— TASK DETAILS —
A faithful copy is required. Print each line of the data exactly and omit the pictures.

— SUPPLIED MATERIAL —
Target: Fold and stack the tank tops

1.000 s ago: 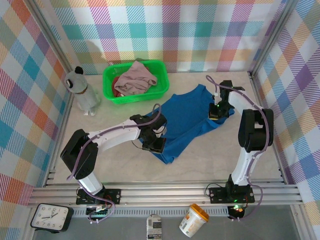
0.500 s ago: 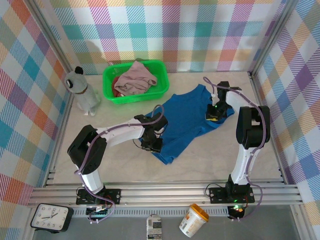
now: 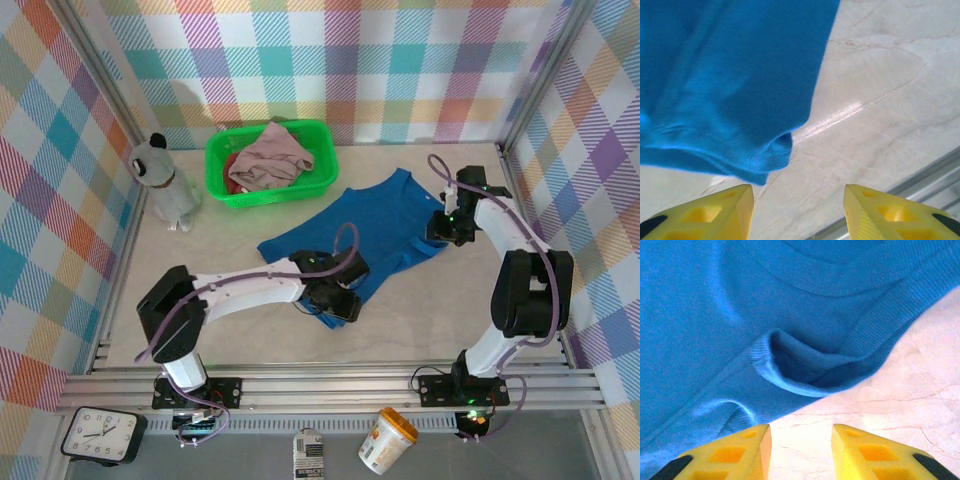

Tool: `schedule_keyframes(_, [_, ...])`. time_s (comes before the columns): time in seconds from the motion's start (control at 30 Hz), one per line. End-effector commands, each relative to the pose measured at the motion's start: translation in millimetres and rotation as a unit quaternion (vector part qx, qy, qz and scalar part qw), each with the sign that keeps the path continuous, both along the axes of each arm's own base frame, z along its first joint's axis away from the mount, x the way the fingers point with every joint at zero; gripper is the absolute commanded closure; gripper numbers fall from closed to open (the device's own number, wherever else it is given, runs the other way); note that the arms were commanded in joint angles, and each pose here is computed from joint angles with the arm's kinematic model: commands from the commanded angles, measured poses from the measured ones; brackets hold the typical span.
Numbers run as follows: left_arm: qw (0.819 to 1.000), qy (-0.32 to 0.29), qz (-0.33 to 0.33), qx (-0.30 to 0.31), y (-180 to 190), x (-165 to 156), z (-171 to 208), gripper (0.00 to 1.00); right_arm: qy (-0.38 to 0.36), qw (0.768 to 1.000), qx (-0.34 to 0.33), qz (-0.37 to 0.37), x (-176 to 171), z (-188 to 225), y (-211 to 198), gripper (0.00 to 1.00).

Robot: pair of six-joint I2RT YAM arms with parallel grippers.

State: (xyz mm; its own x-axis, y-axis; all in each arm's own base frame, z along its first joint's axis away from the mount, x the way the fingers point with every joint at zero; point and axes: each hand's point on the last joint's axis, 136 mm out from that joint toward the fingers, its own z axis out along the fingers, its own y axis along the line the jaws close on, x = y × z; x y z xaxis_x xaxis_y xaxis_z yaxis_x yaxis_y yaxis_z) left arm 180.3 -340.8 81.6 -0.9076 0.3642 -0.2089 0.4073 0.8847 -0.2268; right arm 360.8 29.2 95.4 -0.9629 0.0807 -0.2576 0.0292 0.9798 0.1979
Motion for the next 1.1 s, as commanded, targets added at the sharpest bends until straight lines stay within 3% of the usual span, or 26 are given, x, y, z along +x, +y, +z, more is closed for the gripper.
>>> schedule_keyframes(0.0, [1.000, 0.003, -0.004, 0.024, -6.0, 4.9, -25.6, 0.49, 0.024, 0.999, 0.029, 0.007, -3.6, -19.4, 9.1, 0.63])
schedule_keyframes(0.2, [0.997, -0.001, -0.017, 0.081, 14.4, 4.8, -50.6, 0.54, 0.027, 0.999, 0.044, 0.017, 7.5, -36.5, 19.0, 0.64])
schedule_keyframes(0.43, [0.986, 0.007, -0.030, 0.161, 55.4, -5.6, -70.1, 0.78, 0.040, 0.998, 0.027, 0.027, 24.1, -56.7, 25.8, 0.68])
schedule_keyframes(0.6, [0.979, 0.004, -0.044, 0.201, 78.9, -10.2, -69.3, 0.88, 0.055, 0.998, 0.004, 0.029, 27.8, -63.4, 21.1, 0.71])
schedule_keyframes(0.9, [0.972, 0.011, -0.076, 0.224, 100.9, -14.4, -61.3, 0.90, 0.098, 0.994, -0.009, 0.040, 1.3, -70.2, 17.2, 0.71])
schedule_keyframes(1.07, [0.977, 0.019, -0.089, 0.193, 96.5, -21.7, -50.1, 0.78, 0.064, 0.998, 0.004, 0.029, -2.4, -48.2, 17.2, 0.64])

— COMPLETED EXERCISE —
Target: Fold and stack the tank tops

1.000 s ago: 
0.500 s ago: 
now: 

Tool: `schedule_keyframes(_, [_, ...])`. time_s (comes before the columns): time in seconds from the motion's start (control at 30 Hz), one per line. End-effector commands, each relative to the pose measured at the motion's start: translation in millimetres and rotation as a unit quaternion (vector part qx, qy, qz and scalar part qw), each with the sign that keeps the path continuous, both along the axes of each arm's own base frame, z along its first joint's axis away from the mount, x the way the fingers point with every joint at zero; gripper is the absolute commanded closure; gripper numbers fall from closed to open (the device's own number, wherever else it is given, runs the other way); note that the arms were commanded in joint angles, and each pose here is computed from joint angles with the arm's kinematic model: commands from the commanded angles, measured poses from the measured ones; brackets hold the typical span.
Numbers run as follows: left_arm: qw (0.819 to 1.000), qy (-0.32 to 0.29), qz (-0.33 to 0.33), qx (-0.30 to 0.31), y (-180 to 190), x (-165 to 156), z (-171 to 208), gripper (0.00 to 1.00); right_arm: qy (-0.38 to 0.36), qw (0.768 to 1.000), qx (-0.34 to 0.33), qz (-0.37 to 0.37), x (-176 to 171), z (-188 to 225), y (-211 to 198), gripper (0.00 to 1.00).

Robot: pair of six-joint I2RT YAM arms with parallel grippers.

State: (xyz mm; its own x-axis, y-axis; all in each arm's own base frame, z along its first joint's axis away from the mount, x the way the fingers point with every joint at zero; point and axes: each hand's point on the last joint's axis, 136 mm out from that joint toward the fingers, its own z axis out along the fingers, its own y axis along the line the jaws close on, x = y × z; x y z xaxis_x xaxis_y xaxis_z yaxis_x yaxis_y yaxis_z) left arm 180.3 -340.8 81.6 -0.9076 0.3642 -0.2089 0.4073 0.8847 -0.2268; right arm 360.8 29.2 95.4 -0.9629 0.0807 -0.2576 0.0292 0.9798 0.1979
Motion for the next 1.1 s, as commanded, targets added at the sharpest bends until straight lines stay within 3% of the usual span, or 26 are given, x, y, z along +x, +y, +z, more is closed for the gripper.
>>> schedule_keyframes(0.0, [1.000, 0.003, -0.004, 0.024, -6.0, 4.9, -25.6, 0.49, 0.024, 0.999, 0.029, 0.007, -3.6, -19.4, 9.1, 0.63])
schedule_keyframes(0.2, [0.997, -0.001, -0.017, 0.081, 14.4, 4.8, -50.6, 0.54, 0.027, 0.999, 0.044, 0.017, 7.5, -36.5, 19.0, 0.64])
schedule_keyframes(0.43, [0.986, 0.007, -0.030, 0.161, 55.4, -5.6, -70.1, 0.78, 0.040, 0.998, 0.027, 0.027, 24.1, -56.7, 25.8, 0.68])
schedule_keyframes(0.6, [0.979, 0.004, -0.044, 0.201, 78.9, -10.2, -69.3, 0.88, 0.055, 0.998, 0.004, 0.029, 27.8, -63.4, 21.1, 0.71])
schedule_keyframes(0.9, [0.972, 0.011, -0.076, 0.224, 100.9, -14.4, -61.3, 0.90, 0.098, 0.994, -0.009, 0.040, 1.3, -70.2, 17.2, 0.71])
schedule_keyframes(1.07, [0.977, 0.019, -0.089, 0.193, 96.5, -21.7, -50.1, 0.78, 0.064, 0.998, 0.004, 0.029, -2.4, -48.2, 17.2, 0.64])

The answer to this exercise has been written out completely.